Al llegar, los agentes habrían encontrado al hombre consumiendo una botella de cerveza en las inmediaciones del sanatorio. Según el reporte policial, su permanencia en el lugar habría generado molestias y alterado la tranquilidad del establecimiento.
El hombre se habría negado a retirarse
Los efectivos le solicitaron que interrumpiera su conducta y abandonara las inmediaciones del sanatorio. Sin embargo, de acuerdo con la información del procedimiento, el hombre habría desoído la indicación y continuado en el lugar.
Ante esta situación, los policías resolvieron proceder a su aprehensión.
Luego se llevó adelante una requisa preventiva, aunque no se habrían encontrado elementos considerados de interés para la investigación.
Traslado y examen médico
Después de la intervención, el hombre fue trasladado hasta Medicina Legal para ser sometido a una revisión médica.
El profesional que realizó el examen no habría constatado lesiones, según se informó posteriormente.
Una vez finalizadas las actuaciones correspondientes, el hombre fue llevado a una dependencia policial para continuar con el procedimiento.

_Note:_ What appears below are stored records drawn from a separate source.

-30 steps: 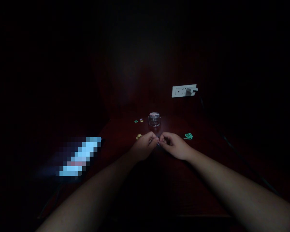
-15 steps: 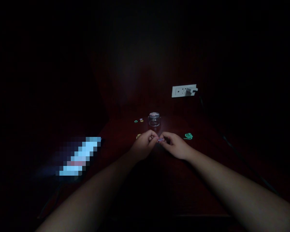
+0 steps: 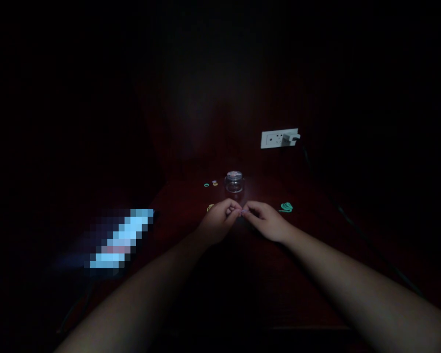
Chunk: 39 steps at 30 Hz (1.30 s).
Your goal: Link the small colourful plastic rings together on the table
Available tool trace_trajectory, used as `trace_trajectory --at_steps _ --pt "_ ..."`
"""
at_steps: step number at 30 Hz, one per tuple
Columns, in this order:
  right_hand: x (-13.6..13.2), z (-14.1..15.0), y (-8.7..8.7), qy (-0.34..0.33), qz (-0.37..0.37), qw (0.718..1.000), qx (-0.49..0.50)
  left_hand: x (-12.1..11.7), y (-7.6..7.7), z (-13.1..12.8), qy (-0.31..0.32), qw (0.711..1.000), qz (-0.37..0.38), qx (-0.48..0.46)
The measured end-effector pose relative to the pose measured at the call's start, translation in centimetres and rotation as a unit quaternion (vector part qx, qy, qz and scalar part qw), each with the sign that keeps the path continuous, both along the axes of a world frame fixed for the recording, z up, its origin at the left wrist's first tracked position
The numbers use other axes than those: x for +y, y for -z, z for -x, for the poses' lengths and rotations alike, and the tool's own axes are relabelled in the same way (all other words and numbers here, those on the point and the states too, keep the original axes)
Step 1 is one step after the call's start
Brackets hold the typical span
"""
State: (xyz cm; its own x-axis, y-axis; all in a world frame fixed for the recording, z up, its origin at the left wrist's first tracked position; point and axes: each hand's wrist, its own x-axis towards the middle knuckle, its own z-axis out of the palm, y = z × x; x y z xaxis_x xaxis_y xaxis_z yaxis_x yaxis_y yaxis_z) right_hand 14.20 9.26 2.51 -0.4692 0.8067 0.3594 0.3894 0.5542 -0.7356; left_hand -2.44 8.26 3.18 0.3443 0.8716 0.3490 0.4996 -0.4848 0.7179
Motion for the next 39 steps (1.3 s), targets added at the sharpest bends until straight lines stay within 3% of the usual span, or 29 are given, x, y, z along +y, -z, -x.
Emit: trace_trajectory --at_steps 7,39 --pt "0.17 -0.09 0.15 0.010 -0.003 1.000 -0.011 0.12 0.05 0.12 0.027 1.000 0.012 -0.006" --pt "-0.27 0.13 -0.08 0.011 -0.019 0.999 -0.046 0.00 0.49 0.14 0.025 1.000 -0.001 -0.012"
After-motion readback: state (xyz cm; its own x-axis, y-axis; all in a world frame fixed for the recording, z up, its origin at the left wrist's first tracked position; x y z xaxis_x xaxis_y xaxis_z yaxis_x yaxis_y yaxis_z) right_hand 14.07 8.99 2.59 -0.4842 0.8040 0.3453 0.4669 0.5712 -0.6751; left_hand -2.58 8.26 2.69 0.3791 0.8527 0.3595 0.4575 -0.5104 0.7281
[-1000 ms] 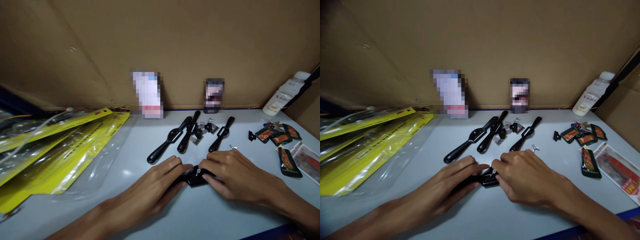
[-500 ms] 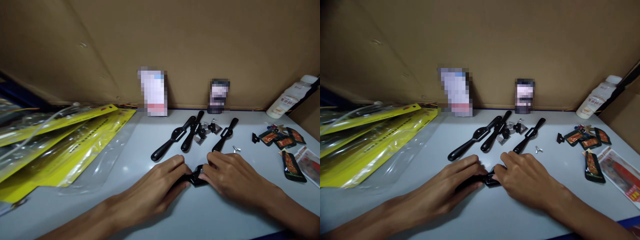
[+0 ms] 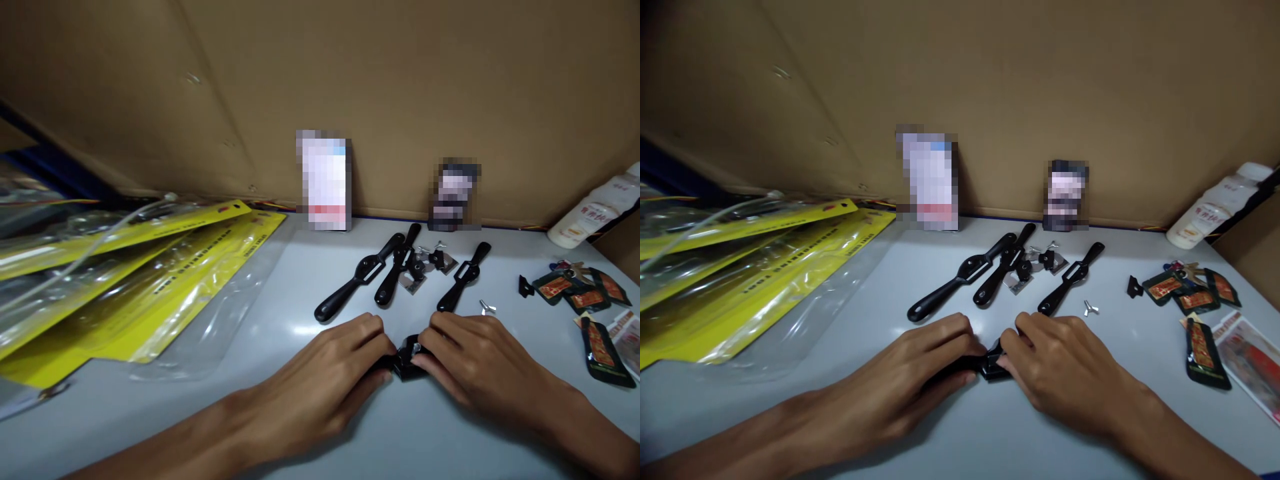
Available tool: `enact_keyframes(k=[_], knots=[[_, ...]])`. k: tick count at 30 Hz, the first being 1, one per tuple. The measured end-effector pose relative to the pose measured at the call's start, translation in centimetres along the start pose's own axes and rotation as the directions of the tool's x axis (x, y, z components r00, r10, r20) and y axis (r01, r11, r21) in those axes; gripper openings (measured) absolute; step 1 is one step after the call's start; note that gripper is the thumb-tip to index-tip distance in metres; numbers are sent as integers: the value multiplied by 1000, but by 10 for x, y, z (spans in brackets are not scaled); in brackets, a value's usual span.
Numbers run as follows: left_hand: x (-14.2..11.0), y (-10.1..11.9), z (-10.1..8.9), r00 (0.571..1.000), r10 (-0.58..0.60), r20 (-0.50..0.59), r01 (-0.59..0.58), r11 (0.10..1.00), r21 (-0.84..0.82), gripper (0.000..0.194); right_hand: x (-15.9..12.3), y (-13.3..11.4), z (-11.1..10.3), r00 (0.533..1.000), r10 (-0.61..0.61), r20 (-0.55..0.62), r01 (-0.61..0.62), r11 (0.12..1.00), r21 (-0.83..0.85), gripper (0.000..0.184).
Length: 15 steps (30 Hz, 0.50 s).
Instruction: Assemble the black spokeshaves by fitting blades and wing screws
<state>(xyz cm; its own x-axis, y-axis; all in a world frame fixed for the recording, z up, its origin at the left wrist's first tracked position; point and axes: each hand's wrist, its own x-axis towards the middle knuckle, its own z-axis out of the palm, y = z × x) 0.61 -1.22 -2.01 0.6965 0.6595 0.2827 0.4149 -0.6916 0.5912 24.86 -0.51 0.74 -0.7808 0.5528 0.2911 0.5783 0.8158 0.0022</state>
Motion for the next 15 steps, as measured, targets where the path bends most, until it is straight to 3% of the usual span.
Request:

La intervención quedó vinculada al Código de Convivencia
El episodio fue puesto en conocimiento de la autoridad competente y quedó encuadrado provisoriamente como una presunta infracción al artículo 64 del Código de Convivencia.
La actuación policial se inició a partir de un llamado al 911 y terminó con la aprehensión del hombre, sin que durante la requisa preventiva se detectaran elementos de interés ni se registraran lesiones durante el examen médico.